This document specifies that a password is a string of Unicode code 
points [Unicode], encoded using UTF-8 [RFC3629], and conformant to 
the OpaqueString profile (specified below) of the PRECIS 
FreeformClass defined in Section 4.3 of [RFC7564]. 


The syntax for a password is defined as follows, using the Augmented 
Backus-Naur Form (ABNF) [RFC5234]. 


password = 1* (freebyte) 


; a "freebyte" is a byte used to represent a 

; UTF-8 encoded Unicode code point that can be 
¿ contained in a string that conforms to the 

; PRECIS FreeformClass 


All code points and blocks not explicitly allowed in the PRECIS 
FreeformClass are disallowed; this includes private use characters, 
surrogate code points, and the other code points and blocks defined 
as "Prohibited Output" in Section 2.3 of RFC 4013 (when corrected per 
[Err1812]). 


A password MUST NOT be zero bytes in length. This rule is to be 
enforced after any normalization and mapping of code points. 
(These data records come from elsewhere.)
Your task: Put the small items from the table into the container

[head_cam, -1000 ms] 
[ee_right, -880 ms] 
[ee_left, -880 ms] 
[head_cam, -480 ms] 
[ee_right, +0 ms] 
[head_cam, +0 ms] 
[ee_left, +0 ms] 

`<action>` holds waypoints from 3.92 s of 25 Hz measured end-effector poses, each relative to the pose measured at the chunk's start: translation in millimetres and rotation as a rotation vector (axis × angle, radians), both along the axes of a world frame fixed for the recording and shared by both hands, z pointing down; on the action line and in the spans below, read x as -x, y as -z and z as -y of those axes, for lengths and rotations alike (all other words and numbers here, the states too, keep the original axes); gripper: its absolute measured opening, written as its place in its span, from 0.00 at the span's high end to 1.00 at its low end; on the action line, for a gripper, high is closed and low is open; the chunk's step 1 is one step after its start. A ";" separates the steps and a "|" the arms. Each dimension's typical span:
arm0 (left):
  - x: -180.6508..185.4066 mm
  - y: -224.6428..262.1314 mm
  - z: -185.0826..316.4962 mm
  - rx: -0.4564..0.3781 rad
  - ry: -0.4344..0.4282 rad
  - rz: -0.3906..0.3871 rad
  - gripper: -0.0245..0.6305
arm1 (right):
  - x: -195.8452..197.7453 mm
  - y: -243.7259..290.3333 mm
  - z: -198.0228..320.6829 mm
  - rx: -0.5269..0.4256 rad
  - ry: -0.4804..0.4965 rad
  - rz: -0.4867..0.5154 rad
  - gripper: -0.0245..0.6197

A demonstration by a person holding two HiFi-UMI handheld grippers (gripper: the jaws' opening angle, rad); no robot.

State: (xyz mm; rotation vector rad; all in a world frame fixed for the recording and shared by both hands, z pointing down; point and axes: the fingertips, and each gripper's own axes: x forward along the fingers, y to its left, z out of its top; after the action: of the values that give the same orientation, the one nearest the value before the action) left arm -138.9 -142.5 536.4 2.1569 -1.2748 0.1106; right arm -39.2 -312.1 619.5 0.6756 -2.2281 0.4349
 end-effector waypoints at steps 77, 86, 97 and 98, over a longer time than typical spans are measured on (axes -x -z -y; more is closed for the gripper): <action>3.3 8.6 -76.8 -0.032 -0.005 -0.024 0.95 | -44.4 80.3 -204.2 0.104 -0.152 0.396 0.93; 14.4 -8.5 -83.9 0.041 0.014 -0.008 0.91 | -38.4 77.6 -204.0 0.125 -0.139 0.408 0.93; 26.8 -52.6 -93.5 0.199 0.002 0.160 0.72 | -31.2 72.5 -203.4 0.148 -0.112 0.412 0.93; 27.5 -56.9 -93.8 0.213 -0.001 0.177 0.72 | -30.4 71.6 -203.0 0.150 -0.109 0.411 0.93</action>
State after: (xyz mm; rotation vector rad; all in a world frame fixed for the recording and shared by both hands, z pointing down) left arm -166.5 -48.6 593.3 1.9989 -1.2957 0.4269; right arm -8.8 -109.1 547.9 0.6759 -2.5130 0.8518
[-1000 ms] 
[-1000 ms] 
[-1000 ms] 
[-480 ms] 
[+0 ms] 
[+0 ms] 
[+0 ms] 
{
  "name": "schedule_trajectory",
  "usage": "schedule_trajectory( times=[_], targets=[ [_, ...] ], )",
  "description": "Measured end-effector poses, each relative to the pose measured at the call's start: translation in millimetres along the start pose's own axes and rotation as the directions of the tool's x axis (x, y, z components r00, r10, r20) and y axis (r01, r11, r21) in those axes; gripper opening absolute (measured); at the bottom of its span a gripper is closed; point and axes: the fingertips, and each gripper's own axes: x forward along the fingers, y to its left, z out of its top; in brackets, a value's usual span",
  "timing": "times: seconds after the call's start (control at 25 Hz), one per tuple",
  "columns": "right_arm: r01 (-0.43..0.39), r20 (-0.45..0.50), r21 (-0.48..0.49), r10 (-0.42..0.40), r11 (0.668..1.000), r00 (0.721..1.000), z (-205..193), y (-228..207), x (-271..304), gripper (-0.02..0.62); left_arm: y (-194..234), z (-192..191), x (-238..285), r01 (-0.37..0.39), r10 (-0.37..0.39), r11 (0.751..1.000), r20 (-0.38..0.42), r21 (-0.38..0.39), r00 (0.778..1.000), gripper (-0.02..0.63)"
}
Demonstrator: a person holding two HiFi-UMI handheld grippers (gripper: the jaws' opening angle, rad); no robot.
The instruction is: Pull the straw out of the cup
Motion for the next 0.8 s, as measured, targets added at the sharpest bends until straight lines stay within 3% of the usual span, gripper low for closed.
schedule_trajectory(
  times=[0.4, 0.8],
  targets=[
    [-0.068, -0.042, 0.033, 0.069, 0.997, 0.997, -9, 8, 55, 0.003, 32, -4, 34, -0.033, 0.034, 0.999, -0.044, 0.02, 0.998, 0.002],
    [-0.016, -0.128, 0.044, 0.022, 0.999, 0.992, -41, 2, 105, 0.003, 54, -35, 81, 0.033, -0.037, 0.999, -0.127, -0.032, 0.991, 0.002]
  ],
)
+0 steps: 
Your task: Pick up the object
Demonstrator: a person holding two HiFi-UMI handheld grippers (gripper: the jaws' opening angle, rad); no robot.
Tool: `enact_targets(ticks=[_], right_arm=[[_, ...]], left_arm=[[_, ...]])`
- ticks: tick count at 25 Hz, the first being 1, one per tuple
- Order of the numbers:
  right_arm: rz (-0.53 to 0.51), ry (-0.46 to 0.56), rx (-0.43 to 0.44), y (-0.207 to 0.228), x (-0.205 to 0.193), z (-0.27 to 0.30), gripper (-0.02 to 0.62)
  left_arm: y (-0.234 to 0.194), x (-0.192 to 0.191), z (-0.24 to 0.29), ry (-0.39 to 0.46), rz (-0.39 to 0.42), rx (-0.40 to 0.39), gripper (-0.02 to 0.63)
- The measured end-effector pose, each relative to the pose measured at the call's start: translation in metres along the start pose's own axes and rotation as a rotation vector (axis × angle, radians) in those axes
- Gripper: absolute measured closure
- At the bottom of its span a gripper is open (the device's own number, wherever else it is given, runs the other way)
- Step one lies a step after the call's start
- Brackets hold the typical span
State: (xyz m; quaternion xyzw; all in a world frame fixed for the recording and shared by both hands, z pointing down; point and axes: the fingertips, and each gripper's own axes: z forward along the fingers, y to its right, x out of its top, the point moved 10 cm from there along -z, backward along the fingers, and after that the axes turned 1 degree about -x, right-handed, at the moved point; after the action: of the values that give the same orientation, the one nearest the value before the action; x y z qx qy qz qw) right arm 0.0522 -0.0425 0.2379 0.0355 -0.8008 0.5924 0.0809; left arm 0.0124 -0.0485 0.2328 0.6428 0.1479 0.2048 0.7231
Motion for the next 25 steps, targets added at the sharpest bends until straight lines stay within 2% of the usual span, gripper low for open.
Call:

Note: Some existing systems allow an empty string in places where 
a password would be expected (e.g., command-line tools that might 
be called from an automated script, or servers that might need to 
be restarted without human intervention). From the perspective of 
this document (and RFC 4013 before it), these empty strings are 
not passwords but are workarounds for the practical difficulty of 
using passwords in certain scenarios. The prohibition of 
zero-length passwords is not a recommendation regarding password 
strength (because a password of only one byte is highly insecure) 
but is meant to prevent applications from mistakenly omitting a 
password entirely; such an outcome is possible when 
internationalized characters are accepted, because a non-empty 
sequence of characters can result in a zero-length password after 
Canonicalization.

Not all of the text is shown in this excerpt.